There were 79 cases with a diagnosis of autism, but one was immunised with MMR after autism was diagnosed, and seven were never immunised. That left 71 cases for analysis, with four controls chosen for each matched by age, sex, month of immunisation and practice.


There was no difference in the number of visits in the two months (Figure 3) or six months (Figure 4) before or after MMR vaccination for cases or controls.

Figure 3: GP visits and vaccination - 2 months

Figure 4: GP visits and vaccination - 6 months


These are two excellent studies. They were both conducted on defined populations. They examined clinically important issues, either defined diagnosis of inflammatory bowel disease, or visits to GPs that could reflect a change in parental concern. In neither case was there any link with MMR vaccination.

One of the papers [1] has a superb discussion of methodological issues and history of the linkage between concern over MMR safety and the evidence. Both explain why the fears arose out of methodologically flawed studies.

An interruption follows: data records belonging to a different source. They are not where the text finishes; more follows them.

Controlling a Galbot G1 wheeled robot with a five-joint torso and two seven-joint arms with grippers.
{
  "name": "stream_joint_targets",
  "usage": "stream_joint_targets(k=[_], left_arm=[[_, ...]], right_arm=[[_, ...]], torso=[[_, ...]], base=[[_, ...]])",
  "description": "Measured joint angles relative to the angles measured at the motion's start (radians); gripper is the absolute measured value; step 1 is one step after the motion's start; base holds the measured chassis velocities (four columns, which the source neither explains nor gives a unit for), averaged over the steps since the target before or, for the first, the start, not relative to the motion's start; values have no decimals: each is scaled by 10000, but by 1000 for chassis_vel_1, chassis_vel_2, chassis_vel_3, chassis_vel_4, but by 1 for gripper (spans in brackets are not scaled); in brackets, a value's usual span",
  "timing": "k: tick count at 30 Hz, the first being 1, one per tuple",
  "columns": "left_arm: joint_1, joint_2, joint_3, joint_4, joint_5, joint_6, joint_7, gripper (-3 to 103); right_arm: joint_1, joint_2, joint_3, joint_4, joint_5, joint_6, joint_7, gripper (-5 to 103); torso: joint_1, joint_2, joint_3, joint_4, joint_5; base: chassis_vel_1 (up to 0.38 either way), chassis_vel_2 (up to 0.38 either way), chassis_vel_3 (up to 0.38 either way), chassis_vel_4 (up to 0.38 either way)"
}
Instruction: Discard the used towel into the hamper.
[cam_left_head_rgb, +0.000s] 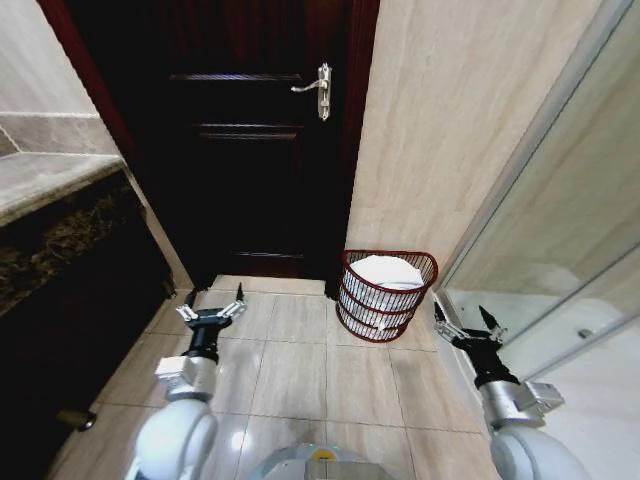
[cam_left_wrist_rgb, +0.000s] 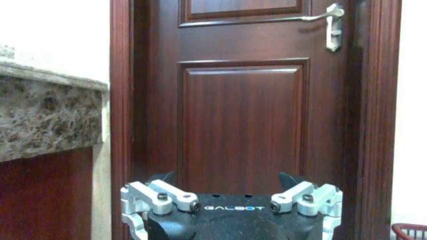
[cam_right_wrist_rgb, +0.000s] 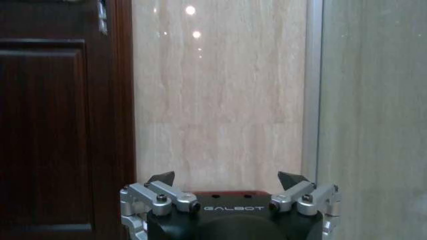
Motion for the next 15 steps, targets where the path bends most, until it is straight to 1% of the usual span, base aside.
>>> stream_joint_targets(k=[1,3,7,9,10,13,14,15], left_arm=[[0,0,0,0,0,0,0,100],[92,-71,-66,-24,86,153,191,100],[120,-92,-73,125,214,176,449,100],[107,-75,-122,506,221,-137,835,100],[107,-75,-122,506,221,-137,835,100],[64,-30,-197,1181,208,-842,1182,100],[72,-27,-255,1326,64,-1052,1303,100],[72,-27,-255,1326,64,-1052,1303,100]], right_arm=[[0,0,0,0,0,0,0,100],[17,56,-73,179,23,-87,-5,100],[82,168,-152,308,-13,-140,-10,100],[101,273,-212,403,-34,-163,-21,100],[101,273,-212,403,-34,-163,-21,100],[109,391,-276,521,-61,-169,-52,100],[105,430,-298,581,-64,-177,-68,100],[105,430,-298,581,-64,-177,-68,100]], torso=[[0,0,0,0,0],[18,69,51,-1,0],[39,160,120,-1,0],[57,232,177,0,0],[57,232,177,0,0],[91,314,225,-3,-2],[104,352,250,-1,-2],[104,352,250,-1,-2]], base=[[0,0,0,0],[0,0,0,0],[0,0,0,0],[0,0,0,0],[0,0,0,0],[0,0,0,0],[0,0,0,0],[0,0,0,0]])
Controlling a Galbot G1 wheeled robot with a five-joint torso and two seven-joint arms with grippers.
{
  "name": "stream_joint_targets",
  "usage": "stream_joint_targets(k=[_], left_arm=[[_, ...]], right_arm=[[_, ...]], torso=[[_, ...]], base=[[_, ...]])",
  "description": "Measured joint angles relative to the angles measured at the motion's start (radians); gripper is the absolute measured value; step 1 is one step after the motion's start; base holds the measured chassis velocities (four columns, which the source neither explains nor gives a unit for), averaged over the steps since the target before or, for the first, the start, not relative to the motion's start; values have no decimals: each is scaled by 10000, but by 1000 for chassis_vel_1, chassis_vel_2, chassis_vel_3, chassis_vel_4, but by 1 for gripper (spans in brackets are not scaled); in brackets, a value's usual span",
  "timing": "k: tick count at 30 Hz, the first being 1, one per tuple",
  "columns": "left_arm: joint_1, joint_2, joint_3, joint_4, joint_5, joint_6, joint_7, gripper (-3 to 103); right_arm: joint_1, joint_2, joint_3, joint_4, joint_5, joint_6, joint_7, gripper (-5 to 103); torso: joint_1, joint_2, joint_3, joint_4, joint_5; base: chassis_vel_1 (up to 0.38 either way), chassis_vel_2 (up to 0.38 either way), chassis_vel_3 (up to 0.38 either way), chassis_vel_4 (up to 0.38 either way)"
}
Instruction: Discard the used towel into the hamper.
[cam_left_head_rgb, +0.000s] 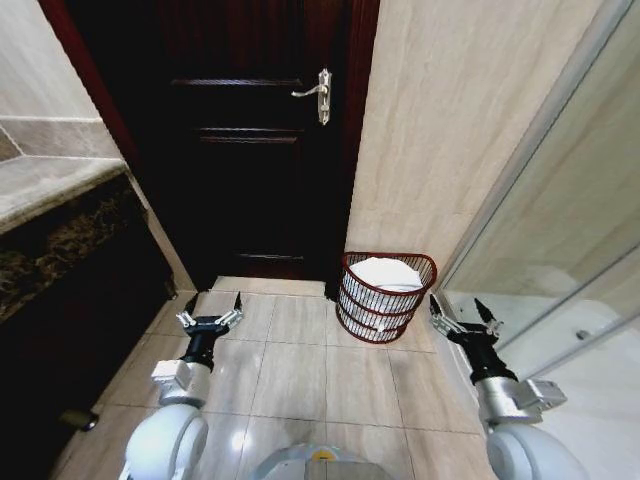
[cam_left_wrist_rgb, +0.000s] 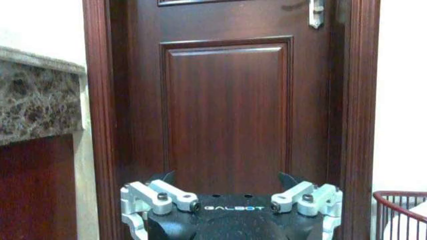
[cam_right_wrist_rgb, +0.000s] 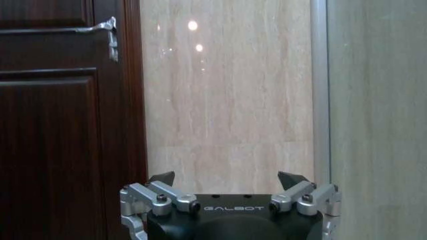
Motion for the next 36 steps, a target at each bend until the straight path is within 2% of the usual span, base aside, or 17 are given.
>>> stream_joint_targets(k=[2,5,10,25,28,36], left_arm=[[62,78,-170,253,-389,-529,250,100],[79,140,-309,470,-465,-867,414,100],[5,200,-271,815,-696,-1080,635,100],[-586,243,365,1459,-337,-944,291,100],[-816,124,509,1646,-331,-981,246,100],[-711,15,674,1612,-317,-1049,236,100]], right_arm=[[-34,74,-6,102,-18,-5,-334,100],[-43,161,-58,97,-127,55,-561,100],[-117,316,-186,-170,-354,360,-741,100],[221,220,-433,-802,-544,617,-641,100],[208,379,-638,-938,-952,952,-505,100],[74,588,-886,-1202,-1170,1409,-362,100]], torso=[[25,89,62,0,2],[46,160,109,0,2],[93,288,195,1,2],[212,645,432,-1,3],[267,784,513,0,3],[341,1029,687,0,2]], base=[[0,0,0,0],[0,0,0,0],[0,0,0,0],[0,0,0,0],[0,0,0,0],[0,0,0,0]])
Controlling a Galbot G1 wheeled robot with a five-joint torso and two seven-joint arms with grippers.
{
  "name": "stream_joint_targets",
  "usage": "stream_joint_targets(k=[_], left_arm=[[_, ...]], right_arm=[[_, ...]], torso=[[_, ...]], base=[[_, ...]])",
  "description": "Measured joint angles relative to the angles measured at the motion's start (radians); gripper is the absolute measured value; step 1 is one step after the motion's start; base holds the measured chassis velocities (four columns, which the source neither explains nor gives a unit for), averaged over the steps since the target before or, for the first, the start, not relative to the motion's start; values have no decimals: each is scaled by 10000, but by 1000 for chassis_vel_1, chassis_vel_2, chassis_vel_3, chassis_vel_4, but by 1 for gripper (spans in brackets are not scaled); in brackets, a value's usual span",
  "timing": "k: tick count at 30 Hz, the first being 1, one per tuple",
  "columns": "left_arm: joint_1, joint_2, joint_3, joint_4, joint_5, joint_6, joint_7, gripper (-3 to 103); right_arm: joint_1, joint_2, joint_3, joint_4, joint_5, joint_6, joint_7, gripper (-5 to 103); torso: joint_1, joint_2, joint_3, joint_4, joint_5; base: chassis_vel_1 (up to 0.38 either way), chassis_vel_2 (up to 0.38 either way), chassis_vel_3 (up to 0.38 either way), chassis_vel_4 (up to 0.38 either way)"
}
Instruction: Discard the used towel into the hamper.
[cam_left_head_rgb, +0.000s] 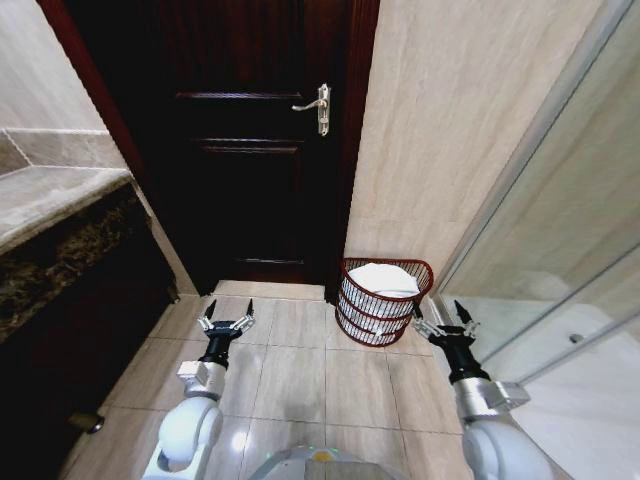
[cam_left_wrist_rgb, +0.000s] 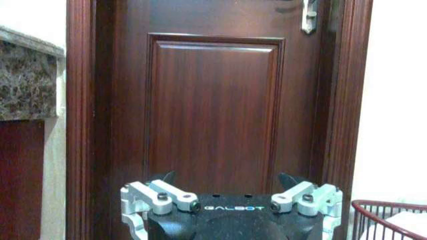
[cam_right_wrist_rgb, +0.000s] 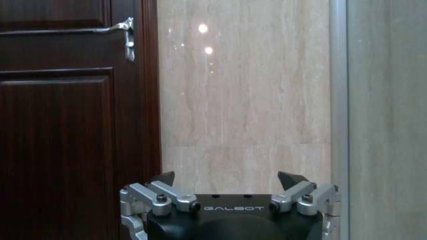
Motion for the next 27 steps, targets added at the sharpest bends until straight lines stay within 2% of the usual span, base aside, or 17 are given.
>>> stream_joint_targets(k=[12,27], left_arm=[[214,4,52,-29,128,-178,-98,100],[56,-139,167,-80,249,20,-249,100]], right_arm=[[-561,33,-32,6,67,577,550,100],[-494,-177,191,60,202,495,613,100]], torso=[[173,494,319,-1,0],[339,916,574,-1,0]], base=[[0,0,0,0],[0,0,0,0]])
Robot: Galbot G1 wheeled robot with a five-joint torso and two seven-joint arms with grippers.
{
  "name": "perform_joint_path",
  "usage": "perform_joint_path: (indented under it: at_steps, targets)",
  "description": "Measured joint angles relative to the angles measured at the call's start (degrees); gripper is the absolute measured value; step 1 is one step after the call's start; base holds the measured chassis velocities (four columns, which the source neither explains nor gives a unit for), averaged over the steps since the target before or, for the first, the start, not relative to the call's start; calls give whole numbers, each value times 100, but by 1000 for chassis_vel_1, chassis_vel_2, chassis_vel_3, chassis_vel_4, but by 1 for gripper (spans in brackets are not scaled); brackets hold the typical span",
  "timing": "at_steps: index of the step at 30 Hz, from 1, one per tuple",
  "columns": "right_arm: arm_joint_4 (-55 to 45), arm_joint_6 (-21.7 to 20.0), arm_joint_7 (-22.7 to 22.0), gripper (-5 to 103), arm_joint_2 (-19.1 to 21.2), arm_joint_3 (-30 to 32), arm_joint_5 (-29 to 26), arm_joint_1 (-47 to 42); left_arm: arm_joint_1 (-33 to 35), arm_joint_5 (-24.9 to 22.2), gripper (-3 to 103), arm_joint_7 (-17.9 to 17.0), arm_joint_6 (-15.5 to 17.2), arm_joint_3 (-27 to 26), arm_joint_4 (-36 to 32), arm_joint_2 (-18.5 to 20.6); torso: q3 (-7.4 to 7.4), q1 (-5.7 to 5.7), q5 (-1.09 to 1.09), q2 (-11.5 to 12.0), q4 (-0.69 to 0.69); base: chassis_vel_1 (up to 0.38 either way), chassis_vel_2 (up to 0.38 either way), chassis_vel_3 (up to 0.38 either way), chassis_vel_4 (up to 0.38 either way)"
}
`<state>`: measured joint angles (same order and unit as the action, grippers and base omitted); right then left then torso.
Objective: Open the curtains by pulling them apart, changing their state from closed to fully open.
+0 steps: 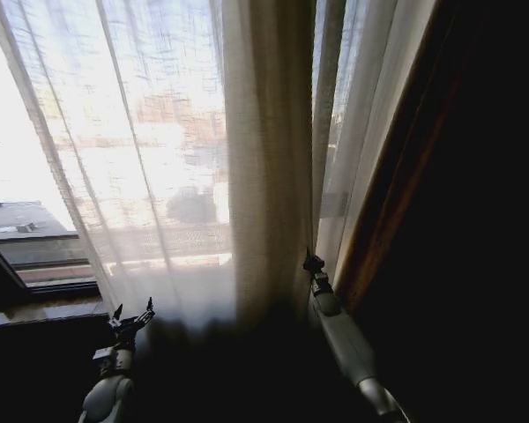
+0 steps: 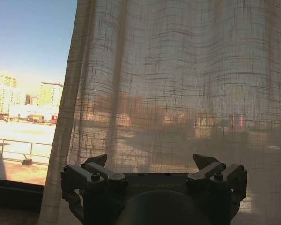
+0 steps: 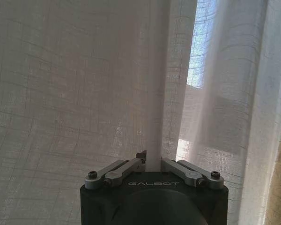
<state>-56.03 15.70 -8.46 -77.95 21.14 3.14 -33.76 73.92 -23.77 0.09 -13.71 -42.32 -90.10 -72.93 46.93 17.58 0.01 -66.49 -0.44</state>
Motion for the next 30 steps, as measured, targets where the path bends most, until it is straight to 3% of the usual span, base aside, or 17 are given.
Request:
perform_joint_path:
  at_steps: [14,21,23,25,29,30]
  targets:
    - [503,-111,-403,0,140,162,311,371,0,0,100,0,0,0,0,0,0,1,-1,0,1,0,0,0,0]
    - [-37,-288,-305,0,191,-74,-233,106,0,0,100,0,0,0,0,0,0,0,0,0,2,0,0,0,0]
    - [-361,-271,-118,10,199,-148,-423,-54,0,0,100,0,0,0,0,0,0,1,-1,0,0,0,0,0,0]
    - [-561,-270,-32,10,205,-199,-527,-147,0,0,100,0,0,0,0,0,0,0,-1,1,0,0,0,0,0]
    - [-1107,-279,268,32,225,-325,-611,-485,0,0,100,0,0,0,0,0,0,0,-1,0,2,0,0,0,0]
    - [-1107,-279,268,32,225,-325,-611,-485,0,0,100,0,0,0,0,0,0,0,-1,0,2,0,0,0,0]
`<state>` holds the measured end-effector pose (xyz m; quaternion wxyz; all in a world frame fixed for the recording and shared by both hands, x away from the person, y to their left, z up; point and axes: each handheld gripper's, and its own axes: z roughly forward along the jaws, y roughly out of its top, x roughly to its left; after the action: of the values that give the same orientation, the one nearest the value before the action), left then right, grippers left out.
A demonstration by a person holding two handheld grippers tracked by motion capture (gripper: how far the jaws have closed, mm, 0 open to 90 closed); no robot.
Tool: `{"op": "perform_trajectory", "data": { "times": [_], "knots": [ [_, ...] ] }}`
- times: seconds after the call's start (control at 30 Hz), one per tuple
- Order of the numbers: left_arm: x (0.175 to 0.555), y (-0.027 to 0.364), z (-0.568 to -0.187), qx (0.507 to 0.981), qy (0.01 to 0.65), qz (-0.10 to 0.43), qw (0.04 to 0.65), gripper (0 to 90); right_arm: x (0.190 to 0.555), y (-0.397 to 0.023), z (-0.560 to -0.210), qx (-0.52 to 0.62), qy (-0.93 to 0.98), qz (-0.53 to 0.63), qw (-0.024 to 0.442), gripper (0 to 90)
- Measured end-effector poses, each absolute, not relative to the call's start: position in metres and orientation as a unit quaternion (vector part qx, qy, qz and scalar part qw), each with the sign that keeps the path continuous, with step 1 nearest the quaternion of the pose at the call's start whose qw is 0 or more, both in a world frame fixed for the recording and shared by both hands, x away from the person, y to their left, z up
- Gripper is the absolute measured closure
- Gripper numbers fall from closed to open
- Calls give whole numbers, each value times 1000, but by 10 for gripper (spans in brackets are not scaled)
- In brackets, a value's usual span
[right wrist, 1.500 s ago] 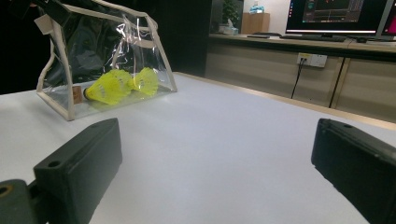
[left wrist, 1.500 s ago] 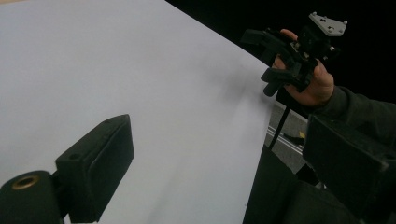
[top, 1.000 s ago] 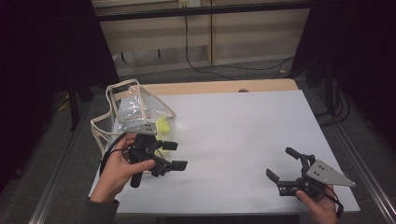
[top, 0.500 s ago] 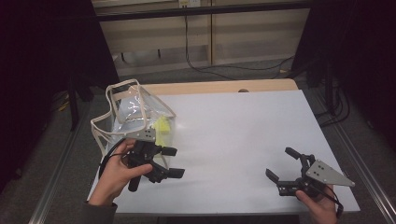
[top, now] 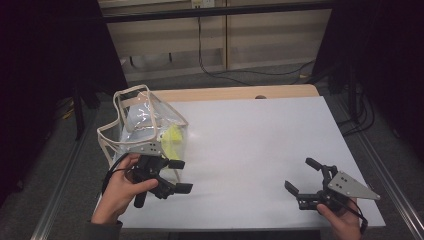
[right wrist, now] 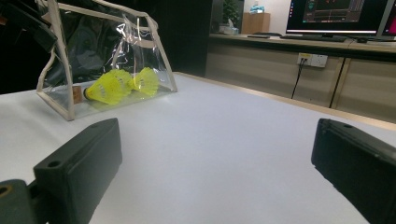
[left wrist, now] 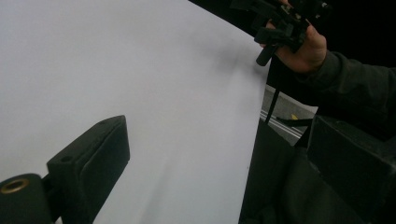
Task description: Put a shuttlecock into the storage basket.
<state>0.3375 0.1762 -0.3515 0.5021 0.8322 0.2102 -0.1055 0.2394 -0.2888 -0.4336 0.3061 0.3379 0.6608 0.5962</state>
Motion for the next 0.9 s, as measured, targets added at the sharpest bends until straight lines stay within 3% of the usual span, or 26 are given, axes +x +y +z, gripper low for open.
{"op": "perform_trajectory", "data": {
  "times": [0.9],
  "knots": [
    [335, 195, -360, 826, 215, -90, 513, 57, 239, -288, -434, 339, 661, 596, 306, 15]
  ]
}}
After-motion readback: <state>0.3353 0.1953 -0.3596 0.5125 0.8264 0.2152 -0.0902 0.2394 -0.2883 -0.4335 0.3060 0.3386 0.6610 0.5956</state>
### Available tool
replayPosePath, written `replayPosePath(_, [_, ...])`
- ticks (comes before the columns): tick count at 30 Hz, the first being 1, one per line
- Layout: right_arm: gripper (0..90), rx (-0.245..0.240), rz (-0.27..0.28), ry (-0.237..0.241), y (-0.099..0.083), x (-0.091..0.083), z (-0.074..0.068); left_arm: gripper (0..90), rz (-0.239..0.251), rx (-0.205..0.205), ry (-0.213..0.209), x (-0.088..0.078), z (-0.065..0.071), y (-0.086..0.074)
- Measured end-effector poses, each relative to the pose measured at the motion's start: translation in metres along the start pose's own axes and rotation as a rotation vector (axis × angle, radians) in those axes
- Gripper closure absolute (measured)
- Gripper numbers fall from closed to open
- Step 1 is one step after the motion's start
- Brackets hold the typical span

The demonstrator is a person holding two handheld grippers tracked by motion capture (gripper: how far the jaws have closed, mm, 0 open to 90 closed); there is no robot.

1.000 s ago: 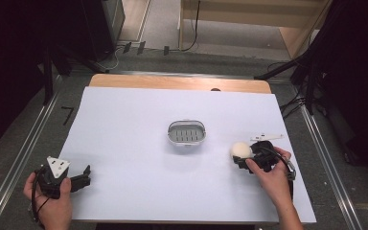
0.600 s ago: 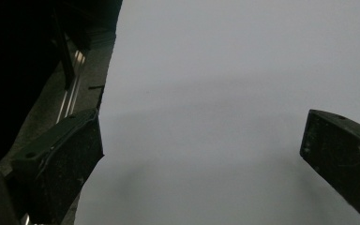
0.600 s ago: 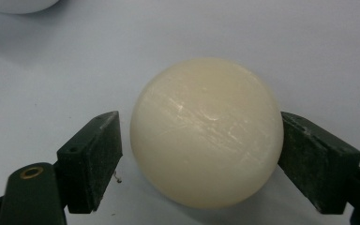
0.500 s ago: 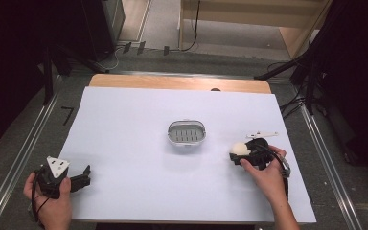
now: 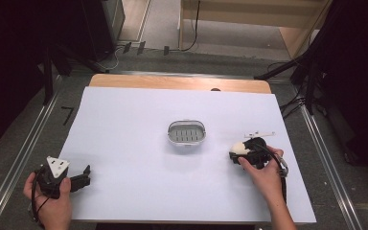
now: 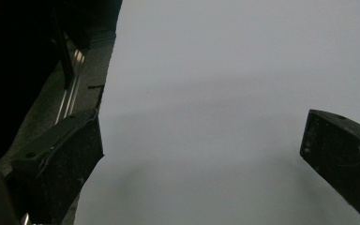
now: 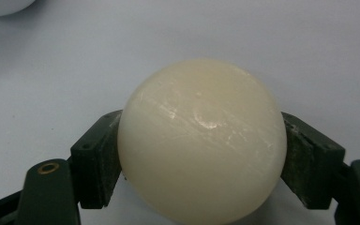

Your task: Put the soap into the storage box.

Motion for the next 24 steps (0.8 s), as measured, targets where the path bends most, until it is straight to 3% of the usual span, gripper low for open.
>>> replayPosePath(24, [24.4, -0.015, 0.017, 0.021, 0.012, -0.007, -0.006, 0.1, 0.001, -0.002, 0.000, 0.000, 0.000, 0.000])
Point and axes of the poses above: each handheld gripper's, and its own axes: x roughly forward along the jaws, y roughly out of its top, z roughly to its right, the point moved 6 cm from there along x, roughly forward along the jaws, and after that the axes turned 12 degrees about y, right-handed, at the moved point
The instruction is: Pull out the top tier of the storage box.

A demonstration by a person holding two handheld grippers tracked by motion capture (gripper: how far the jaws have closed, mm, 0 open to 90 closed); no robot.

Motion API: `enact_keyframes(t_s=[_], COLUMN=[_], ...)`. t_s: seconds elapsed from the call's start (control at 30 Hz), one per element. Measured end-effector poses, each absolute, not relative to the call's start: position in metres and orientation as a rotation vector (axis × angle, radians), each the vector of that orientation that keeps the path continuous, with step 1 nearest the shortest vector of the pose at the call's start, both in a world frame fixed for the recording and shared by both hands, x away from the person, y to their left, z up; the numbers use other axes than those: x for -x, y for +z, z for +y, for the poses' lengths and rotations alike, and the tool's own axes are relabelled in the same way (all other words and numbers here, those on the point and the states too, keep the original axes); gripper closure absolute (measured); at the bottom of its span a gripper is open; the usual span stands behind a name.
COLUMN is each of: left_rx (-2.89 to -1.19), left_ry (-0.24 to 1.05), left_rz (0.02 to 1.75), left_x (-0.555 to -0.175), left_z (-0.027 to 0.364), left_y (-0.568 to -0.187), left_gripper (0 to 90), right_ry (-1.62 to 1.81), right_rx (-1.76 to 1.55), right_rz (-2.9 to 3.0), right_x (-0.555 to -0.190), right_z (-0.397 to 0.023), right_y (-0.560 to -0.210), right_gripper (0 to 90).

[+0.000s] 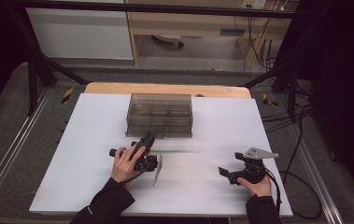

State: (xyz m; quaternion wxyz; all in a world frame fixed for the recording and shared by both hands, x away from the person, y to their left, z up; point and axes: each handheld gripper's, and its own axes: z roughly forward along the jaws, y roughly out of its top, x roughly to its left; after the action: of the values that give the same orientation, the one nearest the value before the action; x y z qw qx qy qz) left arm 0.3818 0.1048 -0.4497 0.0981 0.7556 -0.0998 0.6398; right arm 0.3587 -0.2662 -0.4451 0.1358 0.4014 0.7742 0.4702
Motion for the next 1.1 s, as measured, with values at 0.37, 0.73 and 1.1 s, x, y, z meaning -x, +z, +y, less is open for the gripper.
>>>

Parents, and their physicians, can be reassured that high quality studies conducted around the world continue to demonstrate that there is no link between MMR and autism or inflammatory bowel disease. The weight of evidence on the safety of MMR is now rather large. The evidence in support of a link is incredibly weak.

A further thought is that there may just be the germ of an interesting paper or thesis in all this, examining the chronology of the scare in relation to the evidence available. There are lessons to be learned, certainly by news reporters, certainly by editors of learned journals and their peer reviewers, and probably by providers of healthcare. Disproving a negative is always going to be difficult, but knowing that good efficacy and safety assessment measures are in place for early warning is of major public importance.


  1. RL Davis et al. Measles-mumps-rubella and other measles-containing vaccines do not increase the risk of inflammatory bowel disease. Arch Pediatr Adolesc Med 2001 155: 354-359.
  2. S DeWilde et al. Do children who become autistic consult more often after MMR vaccination? British Journal of General Practice 2001 51: 226-227.